Lilly’s predominant theme in her paintings is ‘strong bush medicine’, demonstraing a deep connection to her country.
In keeping with the religious laws, Lilly reveals only a small amount of knowledge to the uninitiated. The esoteric information that is held sacred to her and her people is concealed from the public and layered underneath the common visual narrative, masked by the delicate layered dots of the painting.
Lilly inspires all her female relations, many of whom are accomplished artists. She shares her stories about life when they lived traditionally off of the land, and walked with her mother and grandmothers across their country.

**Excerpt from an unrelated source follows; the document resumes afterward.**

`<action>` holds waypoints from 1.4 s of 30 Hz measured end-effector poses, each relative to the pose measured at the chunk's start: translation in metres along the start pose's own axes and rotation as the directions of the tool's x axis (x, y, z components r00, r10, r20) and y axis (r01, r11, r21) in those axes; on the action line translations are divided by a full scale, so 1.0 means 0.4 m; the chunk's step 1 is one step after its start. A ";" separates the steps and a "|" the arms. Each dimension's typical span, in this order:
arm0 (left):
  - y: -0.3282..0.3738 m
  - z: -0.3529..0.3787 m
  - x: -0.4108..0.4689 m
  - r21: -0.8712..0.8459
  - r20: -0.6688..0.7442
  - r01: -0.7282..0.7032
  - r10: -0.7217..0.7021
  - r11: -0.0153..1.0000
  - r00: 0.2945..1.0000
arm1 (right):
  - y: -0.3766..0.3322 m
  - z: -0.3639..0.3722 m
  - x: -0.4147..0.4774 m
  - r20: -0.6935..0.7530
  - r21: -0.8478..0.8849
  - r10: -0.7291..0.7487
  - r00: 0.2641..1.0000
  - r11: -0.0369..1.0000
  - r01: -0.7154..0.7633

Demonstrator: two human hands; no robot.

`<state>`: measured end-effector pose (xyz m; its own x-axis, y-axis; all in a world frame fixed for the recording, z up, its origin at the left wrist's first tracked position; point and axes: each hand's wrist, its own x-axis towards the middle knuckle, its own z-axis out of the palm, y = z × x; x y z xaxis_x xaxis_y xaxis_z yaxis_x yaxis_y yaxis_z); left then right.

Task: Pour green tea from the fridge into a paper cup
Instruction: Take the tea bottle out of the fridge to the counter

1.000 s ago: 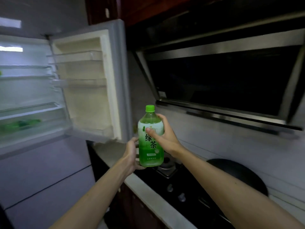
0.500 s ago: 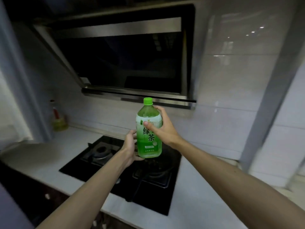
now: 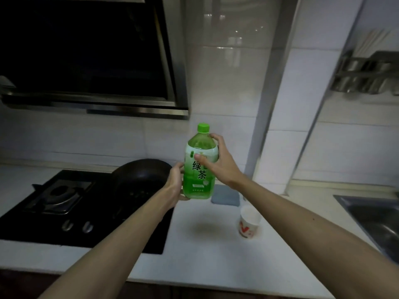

Lilly’s husband Banjo is the man that led the well-known walk off from Ampilatwatja community in 2010, protesting for a better way of life for his people. The first walk off in 1949 was with a small group of other Aboriginal stockmen demanding wages instead of rations.
Antarrengeny is Lilly’s country and also her father’s. Lilly has painted Antarrengeny when there has been no rain, but the land shimmers like jewels.
There is good hunting here, in the open flat country after bushfire, when only the young grasses and trees are growing.
Lilly has a strong connection to Antarrengeny and she will continue to paint stories from this land. The community of Ampilatwatja made a conscious decision not to paint ‘altyerr’ dreaming stories. The artists paint their country where those stories belong.